Beginning in 2004, the Empower Baltimore Management Corporation (EBMC) began working with homeowners located in the Baltimore City Empowerment Zone to improve the quality of their home’s exteriors. Homeowners received grants, ranging from $100 to $5,000 for repairing their roofs, painting steps, replacing windows, replacing gutters, and more. The purpose of the project was to fund investment in owner-occupied properties with the belief that the initiative would have positive impacts on the quality of the housing stock in those areas and stabilize the neighborhood. The project provided an opportunity for homeowners to complete exterior improvements that matched or increased the investment of newer investors. The Baltimore Neighborhood Indicators Alliance- Jacob France Institute at the University of Baltimore (BNIA-JFI) was asked provide assistance in the analysis of the program, using their skills and expertise to provide an evaluation of the success of the program.
The Baltimore Neighborhood Market Drilldown iis an assets-based market analysis conducted by Social Compact that combines numerous data sets,both public and private, national and local, in order to build a set of community economic indicators that are tailored to urban markets. These indicators can be used to more accurately describe the size (population), strength (income and buying power), stability (homeownership and residential investment) and investment opportunity of a given market.The DrillDown study area is defined as the entire City of Baltimore. This summary highlights findings for the following thirteen distinct markets selected by DrillDown partners because they have discrete commercial districts and currently demonstrate strong efforts or significant opportunities with respect to commercial revitalization: (1) Belair Edison; (2) East Baltimore Development (EBD) Area; (3) Edmondson Village; (4) Govanstowne; (5) Highlandtown; (6) Oldtown; (7) Park Heights; (8) Pennsylvania Avenue; (9) Pigtown; (10) Reservoir Hill-North Avenue; (11) Station North; (12) West Baltimore MARC; and (13) West Baltimore Street.

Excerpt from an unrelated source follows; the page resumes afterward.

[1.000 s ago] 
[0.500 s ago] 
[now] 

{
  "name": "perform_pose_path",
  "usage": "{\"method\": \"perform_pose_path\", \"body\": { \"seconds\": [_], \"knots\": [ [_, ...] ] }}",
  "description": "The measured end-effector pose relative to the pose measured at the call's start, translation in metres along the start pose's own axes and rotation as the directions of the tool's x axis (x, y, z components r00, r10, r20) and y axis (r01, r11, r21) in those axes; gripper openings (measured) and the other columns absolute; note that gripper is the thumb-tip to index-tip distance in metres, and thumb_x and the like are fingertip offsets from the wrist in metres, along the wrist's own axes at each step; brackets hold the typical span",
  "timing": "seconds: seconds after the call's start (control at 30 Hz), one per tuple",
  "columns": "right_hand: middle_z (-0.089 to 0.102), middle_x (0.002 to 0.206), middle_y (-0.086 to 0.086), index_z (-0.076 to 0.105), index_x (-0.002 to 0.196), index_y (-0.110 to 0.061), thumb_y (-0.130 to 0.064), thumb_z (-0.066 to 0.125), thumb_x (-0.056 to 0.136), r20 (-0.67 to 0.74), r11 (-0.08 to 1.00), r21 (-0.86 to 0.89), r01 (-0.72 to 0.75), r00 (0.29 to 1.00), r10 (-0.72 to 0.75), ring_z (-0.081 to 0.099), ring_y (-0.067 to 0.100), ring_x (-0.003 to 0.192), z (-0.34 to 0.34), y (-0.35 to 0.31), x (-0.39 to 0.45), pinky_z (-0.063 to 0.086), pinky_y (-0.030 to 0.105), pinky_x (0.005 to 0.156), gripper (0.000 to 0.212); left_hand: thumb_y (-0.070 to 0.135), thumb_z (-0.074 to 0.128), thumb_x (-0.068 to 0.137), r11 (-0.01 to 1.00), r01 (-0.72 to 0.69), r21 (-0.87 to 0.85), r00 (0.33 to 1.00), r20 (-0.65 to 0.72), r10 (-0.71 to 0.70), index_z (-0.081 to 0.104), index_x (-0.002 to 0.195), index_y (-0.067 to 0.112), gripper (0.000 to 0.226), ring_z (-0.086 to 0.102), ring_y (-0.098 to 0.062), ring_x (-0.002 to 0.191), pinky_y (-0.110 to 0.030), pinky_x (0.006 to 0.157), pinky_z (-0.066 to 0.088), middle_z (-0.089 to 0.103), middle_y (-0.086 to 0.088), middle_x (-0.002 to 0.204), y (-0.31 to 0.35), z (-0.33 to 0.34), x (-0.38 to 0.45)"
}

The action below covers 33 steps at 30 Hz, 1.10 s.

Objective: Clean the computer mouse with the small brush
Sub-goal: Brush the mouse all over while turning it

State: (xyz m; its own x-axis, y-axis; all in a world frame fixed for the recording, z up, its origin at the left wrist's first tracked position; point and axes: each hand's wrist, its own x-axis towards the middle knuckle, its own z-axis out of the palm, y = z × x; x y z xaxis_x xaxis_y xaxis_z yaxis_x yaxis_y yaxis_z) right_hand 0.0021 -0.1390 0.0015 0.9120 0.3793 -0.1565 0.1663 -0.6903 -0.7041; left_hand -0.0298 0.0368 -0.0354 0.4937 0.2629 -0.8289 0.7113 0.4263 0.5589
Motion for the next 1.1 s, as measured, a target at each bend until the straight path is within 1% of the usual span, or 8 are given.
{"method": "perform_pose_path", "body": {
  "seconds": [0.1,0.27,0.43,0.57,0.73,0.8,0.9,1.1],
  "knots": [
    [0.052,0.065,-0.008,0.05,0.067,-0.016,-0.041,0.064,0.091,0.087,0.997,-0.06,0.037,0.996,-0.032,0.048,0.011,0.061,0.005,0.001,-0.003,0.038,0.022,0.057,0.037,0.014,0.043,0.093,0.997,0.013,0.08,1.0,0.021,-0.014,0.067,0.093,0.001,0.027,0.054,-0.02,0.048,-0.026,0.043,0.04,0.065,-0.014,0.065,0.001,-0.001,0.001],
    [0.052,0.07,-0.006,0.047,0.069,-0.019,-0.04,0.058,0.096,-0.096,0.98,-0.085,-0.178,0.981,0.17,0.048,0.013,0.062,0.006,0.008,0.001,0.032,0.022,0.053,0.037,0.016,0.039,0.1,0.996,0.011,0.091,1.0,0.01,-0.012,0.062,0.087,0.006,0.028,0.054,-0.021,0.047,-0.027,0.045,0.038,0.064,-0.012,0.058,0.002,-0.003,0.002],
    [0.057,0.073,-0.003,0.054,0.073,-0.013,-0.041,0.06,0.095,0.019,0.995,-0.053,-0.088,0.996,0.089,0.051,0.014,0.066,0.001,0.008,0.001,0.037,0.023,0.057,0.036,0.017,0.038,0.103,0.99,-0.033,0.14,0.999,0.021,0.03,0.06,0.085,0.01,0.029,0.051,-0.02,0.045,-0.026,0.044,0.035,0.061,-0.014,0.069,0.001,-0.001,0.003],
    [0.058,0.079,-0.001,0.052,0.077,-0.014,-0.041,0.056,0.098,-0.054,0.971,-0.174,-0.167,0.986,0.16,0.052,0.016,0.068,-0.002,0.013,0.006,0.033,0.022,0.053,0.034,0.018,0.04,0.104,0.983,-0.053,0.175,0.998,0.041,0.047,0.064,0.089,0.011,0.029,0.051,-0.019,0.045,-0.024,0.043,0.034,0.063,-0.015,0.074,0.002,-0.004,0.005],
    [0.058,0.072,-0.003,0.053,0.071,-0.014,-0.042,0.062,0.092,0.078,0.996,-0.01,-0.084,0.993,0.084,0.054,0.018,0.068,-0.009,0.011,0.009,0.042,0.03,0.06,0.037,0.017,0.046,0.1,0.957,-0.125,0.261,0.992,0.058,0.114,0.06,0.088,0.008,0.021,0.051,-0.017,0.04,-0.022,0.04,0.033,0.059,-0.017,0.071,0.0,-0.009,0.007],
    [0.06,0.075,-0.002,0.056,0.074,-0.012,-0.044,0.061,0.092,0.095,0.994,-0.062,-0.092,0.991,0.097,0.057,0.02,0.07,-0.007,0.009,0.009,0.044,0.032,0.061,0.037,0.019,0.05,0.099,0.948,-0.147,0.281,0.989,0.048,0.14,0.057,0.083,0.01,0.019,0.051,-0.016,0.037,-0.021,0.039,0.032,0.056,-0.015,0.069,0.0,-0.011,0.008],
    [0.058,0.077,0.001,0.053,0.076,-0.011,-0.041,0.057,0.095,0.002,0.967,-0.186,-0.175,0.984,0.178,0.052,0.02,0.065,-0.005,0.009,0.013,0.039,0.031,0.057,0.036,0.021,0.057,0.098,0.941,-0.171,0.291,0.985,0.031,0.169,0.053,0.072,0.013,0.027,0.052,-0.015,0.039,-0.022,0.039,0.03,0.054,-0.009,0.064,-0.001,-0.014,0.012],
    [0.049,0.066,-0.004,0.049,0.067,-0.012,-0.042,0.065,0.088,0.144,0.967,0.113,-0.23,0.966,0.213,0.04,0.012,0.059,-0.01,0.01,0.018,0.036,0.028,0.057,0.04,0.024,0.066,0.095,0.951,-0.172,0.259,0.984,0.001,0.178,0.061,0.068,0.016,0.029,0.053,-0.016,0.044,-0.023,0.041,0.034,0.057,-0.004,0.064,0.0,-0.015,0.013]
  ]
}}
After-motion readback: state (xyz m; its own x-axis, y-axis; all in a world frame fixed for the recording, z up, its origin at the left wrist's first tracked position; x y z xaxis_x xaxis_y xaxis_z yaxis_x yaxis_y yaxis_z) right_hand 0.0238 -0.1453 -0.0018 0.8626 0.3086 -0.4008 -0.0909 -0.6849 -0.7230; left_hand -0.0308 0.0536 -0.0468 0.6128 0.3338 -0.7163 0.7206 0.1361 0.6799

Each year the Downtown Partnership of Baltimore publishes its State of the Downtown report which is aimed at measuring the economic progress of the downtown area. BNIA-JFI supports the effort of the Partnership by updating employment information from previous year data provided by InfoUSA. Data is cleaned to ensure business data is only counted once and detailed surveys are conducted to update employment numbers and general information such as changes in contact information (business location or change in number). Changes in business data helps the Partnership identify potential new and closed businesses as well as sectors in which changes have occurred. The State of the Downtown report, as well as other Partnership publications, can be found at their website.